Currently I have a daily backup of a MySQL database (nextcloud) stored on an dataset that looks like this:
-rw-r--r-- 1 foo foo 646076573 Feb 14 23:30 nextcloud-sqlbkp_20250214-2330.bak
-rw-r--r-- 1 foo foo 646076563 Feb 15 23:30 nextcloud-sqlbkp_20250215-2330.bak
-rw-r--r-- 1 foo foo 646076572 Feb 16 23:30 nextcloud-sqlbkp_20250216-2330.bak
For the most part, the files are 99% pretty similar (text dump with not too much changes on a daily basis, like /usr/bin/mariadb-dump --single-transaction --default-character-set=utf8mb4 -u foo --password='password' nextcloud > /var/lib/mysql-backup/backups/nextcloud-sqlbkp_$(date +"%Y%m%d-%H%M").bak) so I was wondering if enabling dedup will improve the storage usage.

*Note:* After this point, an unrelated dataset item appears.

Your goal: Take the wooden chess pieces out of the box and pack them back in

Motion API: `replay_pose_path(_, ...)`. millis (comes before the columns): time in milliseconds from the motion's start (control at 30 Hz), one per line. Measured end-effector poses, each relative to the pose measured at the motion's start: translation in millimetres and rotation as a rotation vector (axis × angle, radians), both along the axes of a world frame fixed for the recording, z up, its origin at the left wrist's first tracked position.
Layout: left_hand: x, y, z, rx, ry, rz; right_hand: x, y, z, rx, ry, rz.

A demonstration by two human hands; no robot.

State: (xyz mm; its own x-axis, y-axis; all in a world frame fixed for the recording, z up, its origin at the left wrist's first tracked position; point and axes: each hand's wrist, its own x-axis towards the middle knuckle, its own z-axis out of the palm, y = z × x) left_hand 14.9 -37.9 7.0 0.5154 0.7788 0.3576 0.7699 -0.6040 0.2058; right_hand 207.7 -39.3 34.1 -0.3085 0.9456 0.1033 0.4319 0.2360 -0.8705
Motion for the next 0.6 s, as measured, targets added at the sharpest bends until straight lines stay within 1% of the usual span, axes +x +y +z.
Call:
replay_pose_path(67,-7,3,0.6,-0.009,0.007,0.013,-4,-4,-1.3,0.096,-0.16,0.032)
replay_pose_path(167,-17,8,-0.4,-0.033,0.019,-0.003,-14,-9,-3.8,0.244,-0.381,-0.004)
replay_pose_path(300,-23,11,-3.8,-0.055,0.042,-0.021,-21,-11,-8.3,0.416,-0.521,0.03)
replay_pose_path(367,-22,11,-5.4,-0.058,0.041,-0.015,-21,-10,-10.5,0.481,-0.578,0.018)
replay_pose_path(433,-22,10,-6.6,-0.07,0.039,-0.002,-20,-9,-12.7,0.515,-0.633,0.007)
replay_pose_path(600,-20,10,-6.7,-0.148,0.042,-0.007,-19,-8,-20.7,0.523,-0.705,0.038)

Currently with lz4 compression it looks like:
# du --apparent-size -h .
183G .
# du -hs .
74G .
But it would be nice to squeeze those numbers if possible
I’m really scared on enabling dedup so I thought to ask first
The “old” dedup [*] does so on a block by block basis and has a reputation for needing gobs of RAM. For this reason I’ve never tried it. In your case, “not too much changes” means they are not duplicates unless the files are large enough that duplicate contents would be stored on the same block boundaries. [**] You could try it out if you have sufficient resources (like an extra host that could be used for testing.)
Text files should compress well and you are using compression so that’s good.
[*] There is a newer dedup strategy on the horizon that may work better, but I haven’t looked into it and don’t know if it is in a release yet. Even if available, I’d let others give it a try before I employed it.
[**] Probably less likely when compression is employed.
Simple. Dedup is a per-dataset feature, NOT a per-pool feature, so just enable it on a new, empty dataset, copy your files into it, and see what the result looks like.
If you’re happy with it, keep the new dataset with its dedup setting, and get rid of the old one. If you’re not happy with it, zfs destroy the deduplicated dataset entirely, and that’s that for deduplication, no lingering impact.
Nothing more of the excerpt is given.